- How to complete this task -
Scan the following material for the string "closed" and copy each line in which it appears.
START Input data
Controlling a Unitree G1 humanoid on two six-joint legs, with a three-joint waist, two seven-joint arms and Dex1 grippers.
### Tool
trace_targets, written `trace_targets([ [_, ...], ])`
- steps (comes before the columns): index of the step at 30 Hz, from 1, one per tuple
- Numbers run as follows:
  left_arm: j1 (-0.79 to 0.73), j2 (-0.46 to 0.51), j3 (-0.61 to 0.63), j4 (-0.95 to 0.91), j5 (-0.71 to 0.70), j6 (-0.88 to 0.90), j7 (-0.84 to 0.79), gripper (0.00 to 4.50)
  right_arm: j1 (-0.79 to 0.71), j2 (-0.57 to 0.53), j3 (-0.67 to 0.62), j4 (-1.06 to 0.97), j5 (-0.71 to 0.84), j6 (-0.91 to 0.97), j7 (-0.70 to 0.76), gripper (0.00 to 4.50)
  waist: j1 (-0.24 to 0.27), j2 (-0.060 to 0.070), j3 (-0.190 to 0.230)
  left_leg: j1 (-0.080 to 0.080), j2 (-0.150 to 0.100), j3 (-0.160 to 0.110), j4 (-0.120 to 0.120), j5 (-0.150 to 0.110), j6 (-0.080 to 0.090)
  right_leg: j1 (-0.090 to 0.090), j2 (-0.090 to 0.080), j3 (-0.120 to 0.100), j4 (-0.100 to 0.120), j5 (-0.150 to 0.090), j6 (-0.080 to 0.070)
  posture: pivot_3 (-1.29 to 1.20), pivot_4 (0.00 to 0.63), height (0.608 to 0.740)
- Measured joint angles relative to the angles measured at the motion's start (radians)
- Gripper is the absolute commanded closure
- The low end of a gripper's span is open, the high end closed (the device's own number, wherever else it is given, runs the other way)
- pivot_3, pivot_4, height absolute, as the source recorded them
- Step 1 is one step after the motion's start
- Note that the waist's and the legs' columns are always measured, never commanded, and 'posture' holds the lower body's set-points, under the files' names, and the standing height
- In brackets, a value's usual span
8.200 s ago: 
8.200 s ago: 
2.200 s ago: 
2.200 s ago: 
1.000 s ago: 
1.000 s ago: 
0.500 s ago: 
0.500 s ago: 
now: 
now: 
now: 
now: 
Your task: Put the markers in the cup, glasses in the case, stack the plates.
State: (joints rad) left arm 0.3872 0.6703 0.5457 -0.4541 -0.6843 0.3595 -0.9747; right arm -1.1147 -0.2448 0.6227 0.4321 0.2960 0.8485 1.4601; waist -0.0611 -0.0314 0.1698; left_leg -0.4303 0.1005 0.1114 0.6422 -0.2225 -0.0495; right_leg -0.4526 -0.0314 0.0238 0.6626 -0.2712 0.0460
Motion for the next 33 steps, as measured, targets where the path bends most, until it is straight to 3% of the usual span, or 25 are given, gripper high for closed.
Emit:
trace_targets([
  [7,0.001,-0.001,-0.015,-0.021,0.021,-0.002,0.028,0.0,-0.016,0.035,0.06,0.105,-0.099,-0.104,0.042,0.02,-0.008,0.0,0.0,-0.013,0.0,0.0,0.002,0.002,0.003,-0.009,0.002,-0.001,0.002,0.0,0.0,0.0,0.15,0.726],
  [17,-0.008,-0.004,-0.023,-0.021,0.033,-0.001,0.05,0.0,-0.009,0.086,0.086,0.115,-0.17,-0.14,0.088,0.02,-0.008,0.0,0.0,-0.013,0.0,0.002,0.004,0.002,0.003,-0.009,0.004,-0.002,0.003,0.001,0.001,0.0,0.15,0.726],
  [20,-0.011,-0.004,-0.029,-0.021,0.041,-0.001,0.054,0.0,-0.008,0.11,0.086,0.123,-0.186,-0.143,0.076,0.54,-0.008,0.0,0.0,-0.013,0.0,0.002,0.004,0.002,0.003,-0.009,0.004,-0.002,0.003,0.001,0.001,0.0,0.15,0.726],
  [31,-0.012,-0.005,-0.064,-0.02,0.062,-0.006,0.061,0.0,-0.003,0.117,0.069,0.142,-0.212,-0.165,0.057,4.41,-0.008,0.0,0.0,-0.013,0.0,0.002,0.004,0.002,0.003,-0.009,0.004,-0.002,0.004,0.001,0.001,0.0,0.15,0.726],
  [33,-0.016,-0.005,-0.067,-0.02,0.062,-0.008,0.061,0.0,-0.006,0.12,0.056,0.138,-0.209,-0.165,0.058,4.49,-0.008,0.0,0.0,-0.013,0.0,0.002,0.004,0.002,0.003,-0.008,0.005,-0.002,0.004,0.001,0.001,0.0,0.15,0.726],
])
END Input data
- Exercise answer -
- The low end of a gripper's span is open, the high end closed (the device's own number, wherever else it is given, runs the other way)
Motion for the next 33 steps, as measured, targets where the path bends most, until it is straight to 3% of the usual span, or 25 are given, gripper high for closed.

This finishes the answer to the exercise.